Musings about modularity and programming in the large

stephane ducasse stephane.ducasse at free.fr
Thu Jan 24 08:04:38 UTC 2008


>
>       1. Orthogonal extension: Extensions may require both new data  
> types and new operations.
>       2. Type safety: Extensions cannot create run-time type errors.
>       3. Modularity: The base system can be extended without  
> modifying or recompiling its code.
>       4. Scalability: Extensions should be scalable. The amount of  
> code needed should be proportional to the functionality added.
>       5. Non-destructive extension: The base system should still be  
> available for use within the extended system.
>       6. Composability of extensions.
>
>    The first three of these requirements correspond to Wadler’s  
> expression problem. Scalability (4) is often but not necessarily  
> satisfied by supporting separate compilation; it is important for  
> extending large software.

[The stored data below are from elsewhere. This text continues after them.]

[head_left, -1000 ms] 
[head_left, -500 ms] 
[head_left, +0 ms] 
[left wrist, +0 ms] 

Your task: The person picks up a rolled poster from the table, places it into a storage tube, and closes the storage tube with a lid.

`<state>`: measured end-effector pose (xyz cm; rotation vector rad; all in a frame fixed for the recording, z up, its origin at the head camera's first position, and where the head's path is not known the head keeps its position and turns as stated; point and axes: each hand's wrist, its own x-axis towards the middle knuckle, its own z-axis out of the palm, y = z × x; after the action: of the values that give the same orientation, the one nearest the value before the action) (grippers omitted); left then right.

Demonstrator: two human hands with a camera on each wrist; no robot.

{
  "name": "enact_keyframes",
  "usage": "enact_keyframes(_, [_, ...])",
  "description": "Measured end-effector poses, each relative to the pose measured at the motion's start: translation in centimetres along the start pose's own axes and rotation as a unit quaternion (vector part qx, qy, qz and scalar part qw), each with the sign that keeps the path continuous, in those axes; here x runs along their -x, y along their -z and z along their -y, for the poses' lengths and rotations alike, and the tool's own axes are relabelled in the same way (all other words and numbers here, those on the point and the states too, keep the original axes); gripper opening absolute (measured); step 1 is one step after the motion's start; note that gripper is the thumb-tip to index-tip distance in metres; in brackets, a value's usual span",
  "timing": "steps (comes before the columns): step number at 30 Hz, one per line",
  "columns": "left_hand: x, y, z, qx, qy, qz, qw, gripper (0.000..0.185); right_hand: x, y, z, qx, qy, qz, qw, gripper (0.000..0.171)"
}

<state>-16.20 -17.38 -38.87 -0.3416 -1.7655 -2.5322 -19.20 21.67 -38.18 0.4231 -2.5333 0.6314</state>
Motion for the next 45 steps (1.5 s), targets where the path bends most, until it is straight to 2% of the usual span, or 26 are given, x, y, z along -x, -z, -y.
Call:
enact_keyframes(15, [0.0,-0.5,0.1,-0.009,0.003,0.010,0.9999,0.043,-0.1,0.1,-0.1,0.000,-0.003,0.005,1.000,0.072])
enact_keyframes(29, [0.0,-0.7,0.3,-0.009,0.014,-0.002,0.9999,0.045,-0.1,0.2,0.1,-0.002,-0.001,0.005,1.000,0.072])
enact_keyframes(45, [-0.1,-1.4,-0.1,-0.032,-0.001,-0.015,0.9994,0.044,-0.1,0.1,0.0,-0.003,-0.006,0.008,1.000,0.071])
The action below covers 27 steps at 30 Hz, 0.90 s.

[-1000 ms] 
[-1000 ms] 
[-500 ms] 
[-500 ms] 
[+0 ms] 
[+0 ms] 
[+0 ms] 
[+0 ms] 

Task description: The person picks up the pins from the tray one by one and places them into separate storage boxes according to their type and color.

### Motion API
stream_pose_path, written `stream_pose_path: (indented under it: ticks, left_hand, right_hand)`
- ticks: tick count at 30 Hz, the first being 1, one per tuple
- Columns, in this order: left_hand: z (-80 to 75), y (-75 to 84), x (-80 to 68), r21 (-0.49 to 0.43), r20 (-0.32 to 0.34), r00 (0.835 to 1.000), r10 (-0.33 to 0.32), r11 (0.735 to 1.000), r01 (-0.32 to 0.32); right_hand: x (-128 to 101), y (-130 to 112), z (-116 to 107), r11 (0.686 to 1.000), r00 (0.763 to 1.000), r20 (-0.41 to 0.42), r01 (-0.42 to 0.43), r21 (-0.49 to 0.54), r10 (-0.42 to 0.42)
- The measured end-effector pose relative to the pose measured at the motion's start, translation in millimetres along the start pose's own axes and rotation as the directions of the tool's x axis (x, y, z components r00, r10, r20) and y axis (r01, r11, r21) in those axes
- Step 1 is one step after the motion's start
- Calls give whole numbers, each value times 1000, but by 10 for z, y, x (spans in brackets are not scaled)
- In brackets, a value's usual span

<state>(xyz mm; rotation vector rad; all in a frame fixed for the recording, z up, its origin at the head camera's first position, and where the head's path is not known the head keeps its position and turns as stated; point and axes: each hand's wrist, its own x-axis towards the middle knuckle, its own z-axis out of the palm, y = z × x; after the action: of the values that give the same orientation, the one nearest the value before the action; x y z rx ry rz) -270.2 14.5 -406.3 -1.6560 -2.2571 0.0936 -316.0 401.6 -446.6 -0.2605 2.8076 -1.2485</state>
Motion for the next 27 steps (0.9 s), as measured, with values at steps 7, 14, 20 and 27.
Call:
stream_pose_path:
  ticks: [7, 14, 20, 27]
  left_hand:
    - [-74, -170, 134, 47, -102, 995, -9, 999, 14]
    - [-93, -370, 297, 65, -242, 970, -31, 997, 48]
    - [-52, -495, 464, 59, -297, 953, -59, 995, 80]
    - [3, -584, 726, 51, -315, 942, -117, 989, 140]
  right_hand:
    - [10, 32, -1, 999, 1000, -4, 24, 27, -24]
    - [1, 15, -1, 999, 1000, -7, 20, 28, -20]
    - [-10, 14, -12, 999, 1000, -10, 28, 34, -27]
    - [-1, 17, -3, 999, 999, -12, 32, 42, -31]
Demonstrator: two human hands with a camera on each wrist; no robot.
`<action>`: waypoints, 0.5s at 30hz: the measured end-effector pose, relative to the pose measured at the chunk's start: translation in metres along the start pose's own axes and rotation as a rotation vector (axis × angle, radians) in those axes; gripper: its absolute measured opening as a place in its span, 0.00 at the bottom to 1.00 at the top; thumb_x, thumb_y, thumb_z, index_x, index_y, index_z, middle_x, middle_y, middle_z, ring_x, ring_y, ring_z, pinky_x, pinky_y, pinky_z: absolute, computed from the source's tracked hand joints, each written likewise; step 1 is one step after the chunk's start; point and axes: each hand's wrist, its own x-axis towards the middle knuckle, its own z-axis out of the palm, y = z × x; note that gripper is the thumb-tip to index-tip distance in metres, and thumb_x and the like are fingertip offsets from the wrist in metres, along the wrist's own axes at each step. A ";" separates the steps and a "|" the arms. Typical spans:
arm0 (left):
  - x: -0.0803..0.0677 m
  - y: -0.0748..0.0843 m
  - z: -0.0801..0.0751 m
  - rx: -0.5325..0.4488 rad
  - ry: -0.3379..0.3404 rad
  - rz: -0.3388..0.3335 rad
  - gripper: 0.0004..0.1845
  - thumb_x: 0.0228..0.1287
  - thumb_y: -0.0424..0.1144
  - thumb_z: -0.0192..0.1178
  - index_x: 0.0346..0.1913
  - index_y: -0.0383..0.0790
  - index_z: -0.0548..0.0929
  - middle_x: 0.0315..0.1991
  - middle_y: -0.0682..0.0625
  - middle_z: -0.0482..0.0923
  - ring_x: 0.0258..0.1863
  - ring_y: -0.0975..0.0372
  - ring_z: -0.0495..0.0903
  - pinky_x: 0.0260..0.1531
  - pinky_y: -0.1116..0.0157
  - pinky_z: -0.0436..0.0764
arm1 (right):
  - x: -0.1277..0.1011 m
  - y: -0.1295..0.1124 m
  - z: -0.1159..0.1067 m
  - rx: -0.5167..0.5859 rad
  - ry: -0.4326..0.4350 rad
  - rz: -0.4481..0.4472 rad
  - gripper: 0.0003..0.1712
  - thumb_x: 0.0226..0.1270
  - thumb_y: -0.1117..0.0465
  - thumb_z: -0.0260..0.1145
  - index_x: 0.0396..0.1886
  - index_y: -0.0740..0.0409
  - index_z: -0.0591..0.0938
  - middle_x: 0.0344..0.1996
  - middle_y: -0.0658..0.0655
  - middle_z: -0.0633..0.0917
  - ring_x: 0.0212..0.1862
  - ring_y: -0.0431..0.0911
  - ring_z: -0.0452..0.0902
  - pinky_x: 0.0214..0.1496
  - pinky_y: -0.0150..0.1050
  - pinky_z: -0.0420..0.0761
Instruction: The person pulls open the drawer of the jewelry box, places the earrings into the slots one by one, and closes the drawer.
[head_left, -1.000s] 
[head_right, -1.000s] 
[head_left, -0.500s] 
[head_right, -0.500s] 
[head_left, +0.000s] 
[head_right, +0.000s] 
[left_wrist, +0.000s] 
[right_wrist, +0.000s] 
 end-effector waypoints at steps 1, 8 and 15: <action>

Non-destructive extension (5) enables  
> existing clients of the base system and also the extended system  
> itself to interoperate with code and data of the base system, an  
> important requirement for backward compatibility. Nested inheritance  
> addresses the first five requirements, but it does not support  
> extension composition. Nested intersection adds this capability.
> "
>
>
> IMO point 5 is often overlooked in Smalltalk systems, we love  
> extending base code but we hardly ever think about isolating these  
> extensions so the base code dependents don't get 'confused' by those  
> extensions.


classboxes was akind of answer to this point. But I do not really like  
their per thread semantics. So now I would favor extensions = addition  
but no override
but the system would be less agile and breakable.